Write out the following listing's lines from the one with "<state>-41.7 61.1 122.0" to the one with "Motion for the", exactly, with both included and no others.

------------------------------

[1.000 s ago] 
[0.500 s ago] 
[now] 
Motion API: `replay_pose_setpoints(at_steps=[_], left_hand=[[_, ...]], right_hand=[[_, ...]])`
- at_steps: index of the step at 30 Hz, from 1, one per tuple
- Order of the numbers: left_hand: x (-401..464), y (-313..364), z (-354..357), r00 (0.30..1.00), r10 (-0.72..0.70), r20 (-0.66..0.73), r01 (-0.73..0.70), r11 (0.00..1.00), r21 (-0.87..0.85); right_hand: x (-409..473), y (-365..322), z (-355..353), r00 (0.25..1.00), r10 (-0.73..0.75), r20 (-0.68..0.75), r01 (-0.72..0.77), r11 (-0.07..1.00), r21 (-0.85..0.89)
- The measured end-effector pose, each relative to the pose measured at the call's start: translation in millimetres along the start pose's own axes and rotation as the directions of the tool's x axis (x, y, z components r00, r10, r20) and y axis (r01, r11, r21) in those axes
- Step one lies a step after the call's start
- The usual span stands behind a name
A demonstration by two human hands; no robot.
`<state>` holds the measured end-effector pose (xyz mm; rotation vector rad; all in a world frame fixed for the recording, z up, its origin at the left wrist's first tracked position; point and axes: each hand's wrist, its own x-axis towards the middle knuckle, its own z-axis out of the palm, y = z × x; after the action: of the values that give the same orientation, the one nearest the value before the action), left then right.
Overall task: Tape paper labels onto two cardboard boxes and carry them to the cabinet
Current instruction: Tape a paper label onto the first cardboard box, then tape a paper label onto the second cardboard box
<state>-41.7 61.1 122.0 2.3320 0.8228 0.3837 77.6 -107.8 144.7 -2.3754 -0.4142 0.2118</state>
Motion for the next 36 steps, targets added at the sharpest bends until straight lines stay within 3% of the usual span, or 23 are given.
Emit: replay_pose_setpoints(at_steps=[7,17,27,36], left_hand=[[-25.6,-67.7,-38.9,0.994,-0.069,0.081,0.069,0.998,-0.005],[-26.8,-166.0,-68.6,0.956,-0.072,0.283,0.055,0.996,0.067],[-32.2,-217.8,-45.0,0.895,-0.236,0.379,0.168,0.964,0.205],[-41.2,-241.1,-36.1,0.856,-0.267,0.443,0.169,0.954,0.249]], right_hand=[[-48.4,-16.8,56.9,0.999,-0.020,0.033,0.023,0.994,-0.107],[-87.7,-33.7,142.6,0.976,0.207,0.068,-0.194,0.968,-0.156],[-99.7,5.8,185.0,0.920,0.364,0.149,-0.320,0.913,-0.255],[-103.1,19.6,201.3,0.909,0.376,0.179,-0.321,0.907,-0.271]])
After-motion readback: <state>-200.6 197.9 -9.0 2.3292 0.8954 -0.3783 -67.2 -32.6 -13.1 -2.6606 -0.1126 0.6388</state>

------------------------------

**Response**
<state>-41.7 61.1 122.0 2.3320 0.8228 0.3837 77.6 -107.8 144.7 -2.3754 -0.4142 0.2118</state>
Motion for the next 36 steps, targets added at the sharpest bends until straight lines stay within 3% of the usual span, or 23 are given.

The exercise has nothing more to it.